Il diritto all’educazione e alla consapevolezza digitale

Diritto all'educazione e consapevolezza digitale

Mario Pireddu: "Il diritto di cui vorrei parlare è quello all'educazione e alla consapevolezza digitale. Che cosa vuol dire? Si tratta di un meta-diritto che non riguarda un singolo aspetto della cittadinanza digitale, ma qualcosa di più profondo: riguarda il centro culturale della società che stiamo costruendo".

Pubblicato da Associazione Rousseau su Mercoledì 6 febbraio 2019

 

Il diritto di cui vorrei parlare è quello all’educazione e alla consapevolezza digitale. Che cosa vuol dire? Si tratta di un meta-diritto che non riguarda un singolo aspetto della cittadinanza digitale, ma qualcosa di più profondo: riguarda il centro culturale della società che stiamo costruendo.

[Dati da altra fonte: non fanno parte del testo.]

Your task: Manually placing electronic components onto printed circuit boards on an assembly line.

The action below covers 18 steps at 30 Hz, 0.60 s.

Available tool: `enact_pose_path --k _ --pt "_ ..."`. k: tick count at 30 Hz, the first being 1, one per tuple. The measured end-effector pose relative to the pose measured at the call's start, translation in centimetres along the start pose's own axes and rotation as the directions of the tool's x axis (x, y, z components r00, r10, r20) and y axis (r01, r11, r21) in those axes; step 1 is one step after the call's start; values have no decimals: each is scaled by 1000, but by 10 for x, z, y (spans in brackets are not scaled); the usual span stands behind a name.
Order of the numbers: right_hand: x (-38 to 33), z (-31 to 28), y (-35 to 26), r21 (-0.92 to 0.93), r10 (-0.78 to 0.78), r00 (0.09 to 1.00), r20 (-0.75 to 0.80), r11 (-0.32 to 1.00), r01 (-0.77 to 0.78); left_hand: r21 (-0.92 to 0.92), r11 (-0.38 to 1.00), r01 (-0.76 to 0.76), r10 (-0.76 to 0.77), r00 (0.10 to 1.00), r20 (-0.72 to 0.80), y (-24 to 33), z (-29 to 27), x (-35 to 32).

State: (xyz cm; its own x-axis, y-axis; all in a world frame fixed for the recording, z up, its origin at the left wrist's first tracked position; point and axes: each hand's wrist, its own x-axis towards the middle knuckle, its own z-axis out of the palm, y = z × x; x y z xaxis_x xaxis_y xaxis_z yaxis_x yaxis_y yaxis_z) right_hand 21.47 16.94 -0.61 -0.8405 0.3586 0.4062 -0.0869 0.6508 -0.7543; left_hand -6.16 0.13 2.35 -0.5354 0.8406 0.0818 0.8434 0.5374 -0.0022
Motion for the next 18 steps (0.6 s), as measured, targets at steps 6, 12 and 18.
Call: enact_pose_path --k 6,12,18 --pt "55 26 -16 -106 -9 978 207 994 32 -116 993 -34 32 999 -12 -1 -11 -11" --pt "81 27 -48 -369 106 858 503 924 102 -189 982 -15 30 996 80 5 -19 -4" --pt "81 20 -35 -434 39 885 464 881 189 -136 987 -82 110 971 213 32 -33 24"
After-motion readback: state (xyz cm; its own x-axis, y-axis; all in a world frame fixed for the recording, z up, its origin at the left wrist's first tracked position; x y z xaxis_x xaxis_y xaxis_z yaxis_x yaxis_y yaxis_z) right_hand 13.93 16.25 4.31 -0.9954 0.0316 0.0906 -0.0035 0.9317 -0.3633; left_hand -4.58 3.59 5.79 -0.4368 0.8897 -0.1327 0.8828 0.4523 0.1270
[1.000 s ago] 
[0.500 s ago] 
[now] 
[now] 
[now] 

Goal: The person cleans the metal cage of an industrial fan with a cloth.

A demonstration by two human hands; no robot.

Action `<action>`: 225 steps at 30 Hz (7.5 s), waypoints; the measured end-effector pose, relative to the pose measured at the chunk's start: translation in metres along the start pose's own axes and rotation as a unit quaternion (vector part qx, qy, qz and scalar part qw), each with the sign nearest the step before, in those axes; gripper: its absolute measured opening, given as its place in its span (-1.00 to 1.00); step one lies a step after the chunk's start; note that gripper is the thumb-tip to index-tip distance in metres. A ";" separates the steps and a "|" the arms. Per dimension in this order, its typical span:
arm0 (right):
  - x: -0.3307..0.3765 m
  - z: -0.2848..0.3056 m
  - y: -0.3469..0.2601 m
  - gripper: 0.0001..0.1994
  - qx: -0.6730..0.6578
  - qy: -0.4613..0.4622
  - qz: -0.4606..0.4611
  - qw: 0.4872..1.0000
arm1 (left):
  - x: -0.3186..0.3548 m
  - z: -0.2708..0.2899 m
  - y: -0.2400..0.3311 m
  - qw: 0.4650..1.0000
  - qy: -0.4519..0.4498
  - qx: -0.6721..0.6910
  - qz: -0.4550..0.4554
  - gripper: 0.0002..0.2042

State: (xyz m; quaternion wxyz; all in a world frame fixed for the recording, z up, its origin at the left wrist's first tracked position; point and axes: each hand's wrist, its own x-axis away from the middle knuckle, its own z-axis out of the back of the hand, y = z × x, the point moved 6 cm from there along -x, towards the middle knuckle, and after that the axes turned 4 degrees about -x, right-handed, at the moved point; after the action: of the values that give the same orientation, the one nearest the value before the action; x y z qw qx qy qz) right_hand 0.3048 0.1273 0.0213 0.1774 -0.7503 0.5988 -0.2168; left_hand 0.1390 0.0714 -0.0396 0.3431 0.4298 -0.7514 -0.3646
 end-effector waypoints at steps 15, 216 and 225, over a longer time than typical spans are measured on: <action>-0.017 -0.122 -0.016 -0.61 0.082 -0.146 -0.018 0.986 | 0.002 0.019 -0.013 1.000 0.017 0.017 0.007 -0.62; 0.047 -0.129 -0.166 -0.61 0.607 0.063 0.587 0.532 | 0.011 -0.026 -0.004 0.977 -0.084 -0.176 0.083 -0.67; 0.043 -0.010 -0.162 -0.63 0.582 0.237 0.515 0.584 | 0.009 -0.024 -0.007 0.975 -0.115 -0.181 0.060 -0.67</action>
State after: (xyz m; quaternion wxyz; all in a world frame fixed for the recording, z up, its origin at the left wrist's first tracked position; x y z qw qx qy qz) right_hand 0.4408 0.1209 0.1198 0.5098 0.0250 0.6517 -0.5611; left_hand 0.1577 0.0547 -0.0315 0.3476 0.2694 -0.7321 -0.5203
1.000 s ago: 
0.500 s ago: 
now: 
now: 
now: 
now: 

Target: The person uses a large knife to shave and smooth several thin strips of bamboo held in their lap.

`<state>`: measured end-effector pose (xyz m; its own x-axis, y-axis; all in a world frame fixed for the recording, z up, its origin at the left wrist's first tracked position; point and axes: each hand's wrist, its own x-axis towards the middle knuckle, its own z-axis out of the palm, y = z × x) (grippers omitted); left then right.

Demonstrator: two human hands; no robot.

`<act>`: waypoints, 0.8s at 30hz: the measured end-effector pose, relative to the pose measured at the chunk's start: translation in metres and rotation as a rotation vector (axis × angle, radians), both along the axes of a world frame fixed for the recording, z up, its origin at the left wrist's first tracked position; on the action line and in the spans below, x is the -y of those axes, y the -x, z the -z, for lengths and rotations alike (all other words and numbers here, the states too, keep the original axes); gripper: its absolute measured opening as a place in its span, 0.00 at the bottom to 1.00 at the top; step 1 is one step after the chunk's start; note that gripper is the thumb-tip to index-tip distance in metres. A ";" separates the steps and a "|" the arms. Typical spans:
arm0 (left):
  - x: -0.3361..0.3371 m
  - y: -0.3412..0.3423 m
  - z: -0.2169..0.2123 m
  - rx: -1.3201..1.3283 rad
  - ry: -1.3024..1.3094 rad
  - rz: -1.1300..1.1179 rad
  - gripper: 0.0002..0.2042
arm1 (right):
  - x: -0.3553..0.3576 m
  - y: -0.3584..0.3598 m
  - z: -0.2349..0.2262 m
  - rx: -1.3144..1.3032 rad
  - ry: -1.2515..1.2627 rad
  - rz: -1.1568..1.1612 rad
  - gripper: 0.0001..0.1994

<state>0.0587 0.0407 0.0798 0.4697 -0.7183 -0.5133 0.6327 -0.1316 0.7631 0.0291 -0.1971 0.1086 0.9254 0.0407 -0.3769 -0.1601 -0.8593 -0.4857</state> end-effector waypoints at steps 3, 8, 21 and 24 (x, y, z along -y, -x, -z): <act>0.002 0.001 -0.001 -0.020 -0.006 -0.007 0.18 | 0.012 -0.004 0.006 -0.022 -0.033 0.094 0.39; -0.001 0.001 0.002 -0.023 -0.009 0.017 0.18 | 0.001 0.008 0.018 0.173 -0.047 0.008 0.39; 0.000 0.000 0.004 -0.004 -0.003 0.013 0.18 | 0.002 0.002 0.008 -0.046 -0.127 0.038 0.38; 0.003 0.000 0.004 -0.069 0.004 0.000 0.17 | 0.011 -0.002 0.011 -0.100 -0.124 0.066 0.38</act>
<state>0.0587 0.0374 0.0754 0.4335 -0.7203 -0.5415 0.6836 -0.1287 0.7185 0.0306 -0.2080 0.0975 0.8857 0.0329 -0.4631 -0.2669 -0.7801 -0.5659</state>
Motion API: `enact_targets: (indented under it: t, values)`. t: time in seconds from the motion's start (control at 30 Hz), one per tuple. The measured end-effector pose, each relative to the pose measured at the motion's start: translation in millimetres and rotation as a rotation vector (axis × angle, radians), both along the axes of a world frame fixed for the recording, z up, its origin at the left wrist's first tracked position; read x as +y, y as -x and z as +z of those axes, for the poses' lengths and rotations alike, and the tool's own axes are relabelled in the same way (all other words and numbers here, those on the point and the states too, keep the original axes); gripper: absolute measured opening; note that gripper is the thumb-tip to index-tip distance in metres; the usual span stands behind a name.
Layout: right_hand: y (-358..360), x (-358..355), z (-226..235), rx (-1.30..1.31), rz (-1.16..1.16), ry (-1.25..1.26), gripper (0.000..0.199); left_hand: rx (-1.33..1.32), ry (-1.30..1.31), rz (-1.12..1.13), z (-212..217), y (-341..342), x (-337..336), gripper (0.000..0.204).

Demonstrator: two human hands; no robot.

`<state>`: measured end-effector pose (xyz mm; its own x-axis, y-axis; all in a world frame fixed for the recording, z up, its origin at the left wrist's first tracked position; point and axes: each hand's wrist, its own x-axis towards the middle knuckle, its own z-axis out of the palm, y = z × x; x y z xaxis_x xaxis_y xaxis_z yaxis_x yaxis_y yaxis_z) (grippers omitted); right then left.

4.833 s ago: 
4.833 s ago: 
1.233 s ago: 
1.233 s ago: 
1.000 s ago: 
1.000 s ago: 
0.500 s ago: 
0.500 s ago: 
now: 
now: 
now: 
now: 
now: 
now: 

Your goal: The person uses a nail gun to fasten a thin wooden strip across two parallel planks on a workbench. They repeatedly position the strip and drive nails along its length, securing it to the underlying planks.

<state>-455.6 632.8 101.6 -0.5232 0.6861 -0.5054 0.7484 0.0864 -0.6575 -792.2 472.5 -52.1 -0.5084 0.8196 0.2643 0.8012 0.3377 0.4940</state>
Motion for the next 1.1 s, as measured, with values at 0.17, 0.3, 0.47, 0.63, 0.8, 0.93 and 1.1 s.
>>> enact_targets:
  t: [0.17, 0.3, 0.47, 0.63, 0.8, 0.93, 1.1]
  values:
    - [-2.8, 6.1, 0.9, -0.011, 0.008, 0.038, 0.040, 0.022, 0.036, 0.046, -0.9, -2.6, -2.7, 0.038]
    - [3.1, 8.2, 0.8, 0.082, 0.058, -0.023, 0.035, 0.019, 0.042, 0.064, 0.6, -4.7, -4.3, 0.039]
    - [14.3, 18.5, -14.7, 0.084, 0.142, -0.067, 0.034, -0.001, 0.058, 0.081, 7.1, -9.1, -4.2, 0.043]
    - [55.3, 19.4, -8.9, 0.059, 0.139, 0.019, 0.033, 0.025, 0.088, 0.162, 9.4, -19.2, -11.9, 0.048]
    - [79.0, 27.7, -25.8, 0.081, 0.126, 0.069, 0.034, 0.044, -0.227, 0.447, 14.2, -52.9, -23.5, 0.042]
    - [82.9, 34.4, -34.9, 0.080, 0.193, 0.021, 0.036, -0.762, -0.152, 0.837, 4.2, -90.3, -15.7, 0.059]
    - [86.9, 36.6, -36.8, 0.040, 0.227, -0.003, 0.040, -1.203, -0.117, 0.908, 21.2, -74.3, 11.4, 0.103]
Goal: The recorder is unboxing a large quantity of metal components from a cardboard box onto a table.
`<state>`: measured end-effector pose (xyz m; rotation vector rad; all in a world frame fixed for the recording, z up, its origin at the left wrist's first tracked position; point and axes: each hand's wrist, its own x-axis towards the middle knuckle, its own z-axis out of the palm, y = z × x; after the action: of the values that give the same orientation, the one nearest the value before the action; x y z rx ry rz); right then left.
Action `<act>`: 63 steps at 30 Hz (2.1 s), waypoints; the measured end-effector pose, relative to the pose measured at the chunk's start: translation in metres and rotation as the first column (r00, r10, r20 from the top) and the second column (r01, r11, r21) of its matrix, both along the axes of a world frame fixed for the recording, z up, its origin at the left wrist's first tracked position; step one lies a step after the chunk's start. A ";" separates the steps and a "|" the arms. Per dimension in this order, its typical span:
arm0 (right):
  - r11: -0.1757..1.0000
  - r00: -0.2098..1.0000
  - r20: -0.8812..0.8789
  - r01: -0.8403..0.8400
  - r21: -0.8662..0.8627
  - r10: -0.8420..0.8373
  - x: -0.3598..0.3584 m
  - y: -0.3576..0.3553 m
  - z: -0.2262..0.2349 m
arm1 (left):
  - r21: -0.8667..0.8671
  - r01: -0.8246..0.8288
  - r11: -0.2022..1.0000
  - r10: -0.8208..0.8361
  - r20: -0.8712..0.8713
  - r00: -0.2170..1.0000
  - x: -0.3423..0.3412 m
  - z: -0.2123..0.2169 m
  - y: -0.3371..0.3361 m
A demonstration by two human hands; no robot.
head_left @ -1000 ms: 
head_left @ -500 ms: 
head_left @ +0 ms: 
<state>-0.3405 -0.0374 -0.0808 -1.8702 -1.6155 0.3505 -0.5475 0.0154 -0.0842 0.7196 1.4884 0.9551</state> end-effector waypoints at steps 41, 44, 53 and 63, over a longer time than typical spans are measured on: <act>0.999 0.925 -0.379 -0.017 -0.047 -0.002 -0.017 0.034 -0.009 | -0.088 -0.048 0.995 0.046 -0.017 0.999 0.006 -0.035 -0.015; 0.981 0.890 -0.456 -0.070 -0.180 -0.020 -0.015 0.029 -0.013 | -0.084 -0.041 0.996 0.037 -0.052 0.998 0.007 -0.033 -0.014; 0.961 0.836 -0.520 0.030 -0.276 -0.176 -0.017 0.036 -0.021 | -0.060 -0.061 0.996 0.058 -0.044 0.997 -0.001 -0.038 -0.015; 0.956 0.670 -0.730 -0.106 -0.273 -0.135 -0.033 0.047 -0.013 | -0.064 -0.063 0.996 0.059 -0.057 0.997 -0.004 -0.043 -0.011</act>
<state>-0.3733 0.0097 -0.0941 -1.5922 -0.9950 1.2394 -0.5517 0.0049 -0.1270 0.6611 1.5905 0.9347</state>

Pensiamo a quello che la scuola non ha fatto nei decenni precedenti. Non è riuscita a educare, a fornire gli strumenti culturali ai cittadini per decodificare i contenuti audiovisivi, a saper analizzare un telegiornale, uno spot pubblicitario, saper in qualche modo inquadrare un film, saper leggere l’uso della musica. Il rischio è che la scuola faccia la stessa cosa con il digitale. Ormai abbiamo a che fare con una realtà che ha digitalizzato quasi tutta la cultura di cui ci nutriamo: le serie TV sono digitali, la musica è digitale anche l’editoria sta diventando sempre più digitale.

 

La scuola dovrebbe ripensarsi, ma non semplicemente introducendo un’ora di educazione digitale. La scuola dovrebbe essere completamente ripensata in senso digitale. Il digitale dovrebbe far parte integrante di quello che la scuola è. Da questo punto di vista la scuola dovrebbe pensare al digitale come una straordinaria occasione per lavorare sulla creatività e sulla consapevolezza dei cittadini che sta formando. Solo in questo modo potremmo avere una piena cittadinanza digitale attiva da parte delle persone. C’è un grande lavoro da fare.

 

Come vorrei la scuola? Vorrei una scuola con “le pareti porose”. Ovvero non separata dal mondo esterno, come alcuni teorici l’hanno pensata, ma esattamente l’opposto. La scuola deve formare cittadini in grado di muoversi criticamente e con consapevolezza nel mondo, in un mondo molto più complesso e che sarà sempre più online e digitalizzato.  Solo in questo modo la scuola potrà fare il suo lavoro al massimo livello.

 

Che cosa intendo, quindi, con porosità? Vuol dire che le pareti si devono aprire e in alcuni casi anche dissolvere, devono far entrare il mondo nella scuola la scuola dovrebbe entrare dentro il mondo. Solo così potremmo essere cittadini digitali e consapevoli.